Conferences

INTERNATIONAL CONFERENCE : Migrations of Knowledge – Potentials and Limits of Knowledge Production and Critique in Europe and Africa 

Carl von Ossietzky University, Oldenburg, Germany
03 Dec 2014 - 06 Dec 2014

INTERNATIONAL CONFERENCE : Migrations of Knowledge – Potentials and Limits of Knowledge Production and Critique in Europe and Africa 

The conference addresses current conditions and modes of academic knowledge production in order to revisit the ethical, political and social visions of research and higher education articulated in the second half of the 20th century at European and African universities.

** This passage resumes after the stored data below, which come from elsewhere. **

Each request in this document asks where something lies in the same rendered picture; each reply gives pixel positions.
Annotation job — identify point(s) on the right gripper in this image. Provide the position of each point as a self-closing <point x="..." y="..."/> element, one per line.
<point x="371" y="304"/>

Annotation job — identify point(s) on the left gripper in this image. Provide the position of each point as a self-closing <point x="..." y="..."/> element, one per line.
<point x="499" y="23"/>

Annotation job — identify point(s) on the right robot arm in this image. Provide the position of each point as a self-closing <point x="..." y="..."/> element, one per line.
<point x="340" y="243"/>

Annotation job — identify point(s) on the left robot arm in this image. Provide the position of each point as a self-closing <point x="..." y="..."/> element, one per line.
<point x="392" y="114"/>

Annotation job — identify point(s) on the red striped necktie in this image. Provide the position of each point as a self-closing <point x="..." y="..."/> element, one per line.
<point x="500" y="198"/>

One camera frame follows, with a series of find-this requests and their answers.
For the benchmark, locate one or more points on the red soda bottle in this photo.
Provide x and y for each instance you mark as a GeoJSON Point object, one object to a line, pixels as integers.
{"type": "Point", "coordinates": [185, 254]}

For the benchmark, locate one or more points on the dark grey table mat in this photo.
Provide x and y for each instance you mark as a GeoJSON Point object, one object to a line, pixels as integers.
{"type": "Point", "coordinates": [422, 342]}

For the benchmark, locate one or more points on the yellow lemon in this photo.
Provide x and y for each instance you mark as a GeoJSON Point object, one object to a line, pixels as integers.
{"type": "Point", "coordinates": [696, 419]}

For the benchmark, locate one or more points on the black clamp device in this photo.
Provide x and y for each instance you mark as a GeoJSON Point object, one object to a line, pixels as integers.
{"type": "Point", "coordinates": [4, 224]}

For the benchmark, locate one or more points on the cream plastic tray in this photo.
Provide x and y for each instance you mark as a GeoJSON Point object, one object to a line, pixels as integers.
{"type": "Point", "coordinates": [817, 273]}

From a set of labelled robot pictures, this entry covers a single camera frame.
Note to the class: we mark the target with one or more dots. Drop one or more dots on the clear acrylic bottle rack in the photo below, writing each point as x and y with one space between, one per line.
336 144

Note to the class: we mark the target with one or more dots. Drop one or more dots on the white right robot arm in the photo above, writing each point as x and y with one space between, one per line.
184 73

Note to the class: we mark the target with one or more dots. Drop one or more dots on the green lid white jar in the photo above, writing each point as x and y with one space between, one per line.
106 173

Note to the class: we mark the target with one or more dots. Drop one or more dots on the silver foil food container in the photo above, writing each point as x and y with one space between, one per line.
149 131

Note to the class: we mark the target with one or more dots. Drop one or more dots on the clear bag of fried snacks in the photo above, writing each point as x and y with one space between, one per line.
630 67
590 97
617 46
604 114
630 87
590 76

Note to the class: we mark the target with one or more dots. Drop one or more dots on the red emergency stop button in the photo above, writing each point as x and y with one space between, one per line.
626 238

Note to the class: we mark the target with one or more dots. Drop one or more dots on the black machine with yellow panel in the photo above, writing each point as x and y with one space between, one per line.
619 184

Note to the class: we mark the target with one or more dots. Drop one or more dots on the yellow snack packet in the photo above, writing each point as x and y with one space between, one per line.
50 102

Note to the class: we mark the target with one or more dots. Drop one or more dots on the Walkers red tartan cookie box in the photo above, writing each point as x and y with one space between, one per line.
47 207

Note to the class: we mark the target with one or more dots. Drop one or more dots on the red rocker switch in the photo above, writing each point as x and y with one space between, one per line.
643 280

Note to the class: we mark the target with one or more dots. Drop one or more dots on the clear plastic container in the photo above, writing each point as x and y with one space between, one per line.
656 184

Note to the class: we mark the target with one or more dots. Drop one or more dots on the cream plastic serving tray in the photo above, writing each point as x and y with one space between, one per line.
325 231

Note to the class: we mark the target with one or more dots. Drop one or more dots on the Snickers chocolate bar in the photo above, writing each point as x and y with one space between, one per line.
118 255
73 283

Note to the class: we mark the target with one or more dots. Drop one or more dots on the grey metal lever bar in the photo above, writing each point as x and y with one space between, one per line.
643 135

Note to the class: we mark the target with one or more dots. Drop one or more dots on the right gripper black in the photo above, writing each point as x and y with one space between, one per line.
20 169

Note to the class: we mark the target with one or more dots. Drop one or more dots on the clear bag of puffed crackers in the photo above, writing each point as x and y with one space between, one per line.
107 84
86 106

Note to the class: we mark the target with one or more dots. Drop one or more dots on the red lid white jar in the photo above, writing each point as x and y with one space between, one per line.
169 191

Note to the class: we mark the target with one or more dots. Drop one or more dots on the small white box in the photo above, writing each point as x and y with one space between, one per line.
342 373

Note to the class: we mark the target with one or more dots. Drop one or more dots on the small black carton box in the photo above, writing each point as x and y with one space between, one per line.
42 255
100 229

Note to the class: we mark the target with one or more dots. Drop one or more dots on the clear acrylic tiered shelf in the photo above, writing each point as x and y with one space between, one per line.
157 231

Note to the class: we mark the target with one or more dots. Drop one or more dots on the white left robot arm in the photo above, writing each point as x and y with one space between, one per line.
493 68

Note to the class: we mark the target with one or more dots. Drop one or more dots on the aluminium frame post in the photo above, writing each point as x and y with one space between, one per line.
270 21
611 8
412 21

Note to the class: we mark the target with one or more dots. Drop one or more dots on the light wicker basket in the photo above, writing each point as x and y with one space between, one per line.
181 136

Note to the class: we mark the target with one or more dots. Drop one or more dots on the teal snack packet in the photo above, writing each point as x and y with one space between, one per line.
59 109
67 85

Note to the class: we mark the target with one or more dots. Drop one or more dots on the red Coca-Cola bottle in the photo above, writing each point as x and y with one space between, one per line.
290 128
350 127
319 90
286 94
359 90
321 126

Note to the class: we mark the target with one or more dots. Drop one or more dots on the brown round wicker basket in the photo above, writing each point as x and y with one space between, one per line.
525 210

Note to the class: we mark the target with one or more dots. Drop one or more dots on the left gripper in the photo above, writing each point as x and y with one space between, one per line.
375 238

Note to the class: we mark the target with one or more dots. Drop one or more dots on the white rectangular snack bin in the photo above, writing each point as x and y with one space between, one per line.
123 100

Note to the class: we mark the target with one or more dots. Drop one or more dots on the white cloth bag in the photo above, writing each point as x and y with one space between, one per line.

Researchers will scrutinize the academic discourses on the geopolitics of knowledge, gender and ethnicity, critical dialogues between the social, cultural and engineering sciences as well as the differences of and interactions between  epistemologies in the Global North and the Global South.

 

The conference aims to address, but is not limited to the following questions: 

•Whose knowledge and which methodologies are accepted, rejected or partly integrated into which knowledge systems? What are the discursive procedures that privilege, neglect or exclude certain epistemic processes?

•What paradigmatic shifts and/or breaks occur in South-North or South-South academic co-operations and discourses?

•To what extent does networked research contribute to changes in academic knowledge production in the respective (local/regional/national) contexts?

•In which ways are knowledge systems moulded and/or critiqued by e.g. orientalism or occidentalism and notions of modernity (western, multiple, other etc.)? To what extent are they linked to questions of race/racism? How are these intersections explored by gender and queer theories?

•What are the correlations of knowledge production with transversal politics or other conceptualisations of critical alliances?

•What are the effects of neo-liberal policies on knowledge production within co-operative academic contexts?

•What are the inter-/transdisciplinary implications of such a critical dialogue between social, cultural and engineering sciences?

•Against the background of ever more technologies and managerial decision making processes structuring daily life and social interactions: What are visions of the future or conceptualisations of a ‘next society’?